Dragon Boating for Cancer Survivors

Chu Yuan

Father of Chinese Poetry

QuYuan

Although dragon boat races originated in Southern China over 2,500 years ago, the festivals have an almost uncanny connection with the cancer experience. The ancient dragon boat festival commemorated the death of Chu Yuan, the father of Chinese poetry.  Chu Yuan was also a disgraced diplomat. When the emperor was defeated by enemy armies for having failed to follow Chu Yuan's advice, on the fifth day of the fifth month of the lunar calendar, the poet drowned himself in sorrow.  

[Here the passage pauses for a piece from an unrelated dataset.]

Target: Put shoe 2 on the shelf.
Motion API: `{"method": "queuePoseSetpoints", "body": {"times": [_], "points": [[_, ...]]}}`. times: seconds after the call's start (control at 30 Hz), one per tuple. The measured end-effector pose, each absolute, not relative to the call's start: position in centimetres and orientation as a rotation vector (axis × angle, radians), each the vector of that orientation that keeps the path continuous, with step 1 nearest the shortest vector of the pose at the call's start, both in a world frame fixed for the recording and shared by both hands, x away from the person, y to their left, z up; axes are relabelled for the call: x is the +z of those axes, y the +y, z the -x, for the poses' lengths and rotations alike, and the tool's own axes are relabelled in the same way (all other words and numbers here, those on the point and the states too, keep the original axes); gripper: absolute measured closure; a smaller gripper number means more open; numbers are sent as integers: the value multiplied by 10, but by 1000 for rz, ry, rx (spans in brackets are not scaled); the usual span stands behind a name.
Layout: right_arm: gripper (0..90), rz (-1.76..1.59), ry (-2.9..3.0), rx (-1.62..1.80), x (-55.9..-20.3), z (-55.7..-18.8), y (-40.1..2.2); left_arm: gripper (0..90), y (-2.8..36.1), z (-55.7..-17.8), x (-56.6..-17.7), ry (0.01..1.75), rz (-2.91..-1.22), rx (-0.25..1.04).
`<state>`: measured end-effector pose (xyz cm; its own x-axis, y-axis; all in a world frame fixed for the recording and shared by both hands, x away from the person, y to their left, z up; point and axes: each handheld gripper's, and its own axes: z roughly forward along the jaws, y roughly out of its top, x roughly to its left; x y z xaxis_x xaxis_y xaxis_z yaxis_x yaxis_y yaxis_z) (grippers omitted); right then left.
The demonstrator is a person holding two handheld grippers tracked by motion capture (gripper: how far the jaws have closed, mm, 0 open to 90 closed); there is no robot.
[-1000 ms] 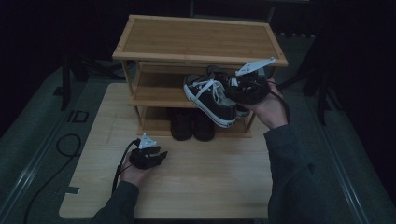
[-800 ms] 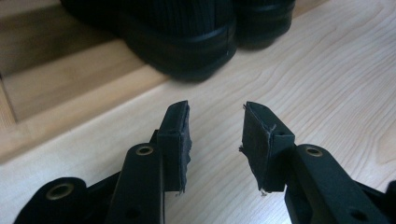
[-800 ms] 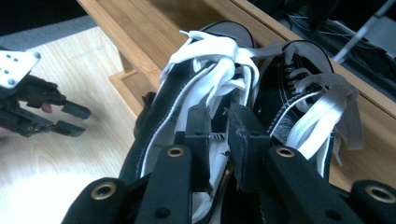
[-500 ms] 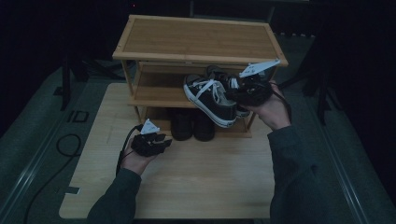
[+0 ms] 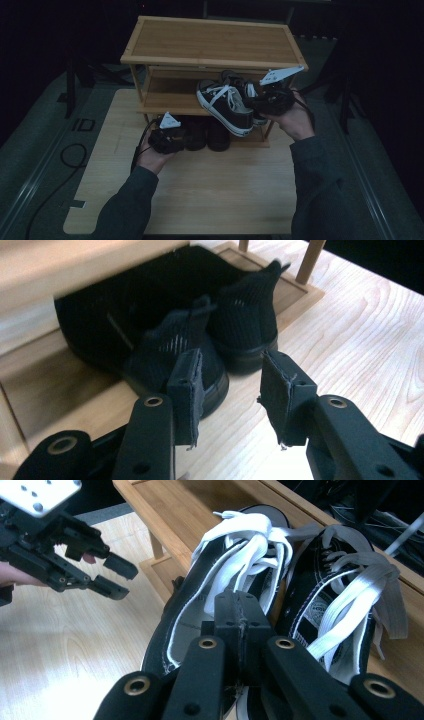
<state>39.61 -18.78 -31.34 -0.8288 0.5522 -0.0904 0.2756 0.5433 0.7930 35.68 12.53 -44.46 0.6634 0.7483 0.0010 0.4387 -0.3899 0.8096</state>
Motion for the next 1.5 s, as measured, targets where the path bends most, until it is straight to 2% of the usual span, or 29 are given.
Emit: {"method": "queuePoseSetpoints", "body": {"times": [0.33, 0.57, 0.77, 1.2, 1.5], "points": [[899, -668, 2435, 1136, -316, -392, -191, 709, 111, -372, -420, 922, -2040, 556], [899, -681, 2425, 1155, -314, -391, -199, 812, 101, -382, -408, 903, -2038, 593], [895, -681, 2418, 1169, -317, -391, -204, 849, 93, -392, -399, 910, -2021, 605], [888, -697, 2403, 1176, -323, -387, -219, 894, 75, -410, -394, 925, -2064, 664], [880, -700, 2410, 1176, -327, -385, -225, 892, 76, -413, -394, 928, -2060, 658]]}}
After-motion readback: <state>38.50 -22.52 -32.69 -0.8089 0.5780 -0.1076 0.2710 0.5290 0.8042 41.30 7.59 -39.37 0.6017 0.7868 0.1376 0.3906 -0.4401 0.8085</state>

Suppressed during the Cultural Revolution, dragon boating is now popular  all over the world.  Dragon boating for cancer survivors is a relatively new phenomenon.   For breast cancer survivors the story starts in 1996,  when Canadian exercise expert Dr Don McKenzie had the bright idea of testing whether vigorous upper body exercise had any effect on lymphedema, the swelling that breast cancer survivors can sometimes develop in their arms.  Dr McKenzie chose dragon boating to test his hypothesis that exercise was appropriate for women whose arms were weakened from surgery, chemotherapy, and radiation.  The women in Dr McKenzie's study not only regained upper body strength, the camaraderie among team mates was also a positive force for return to vitality.  Thus, the first BCS dragon boat team was formed in Vancouver, BC, when the women in Dr McKenzie's study refused to disband!  Since then, dragon boating teams for breast cancer survivors have sprung up in Canada, the United States, Europe, and the Pacific Rim.

The Wellness Snapdragons DBC joins DBC of Charleston, SC, as  the second general cancer survivor team in the USA, and Bravehearts, Canada's first co-ed all-cancer survivor team.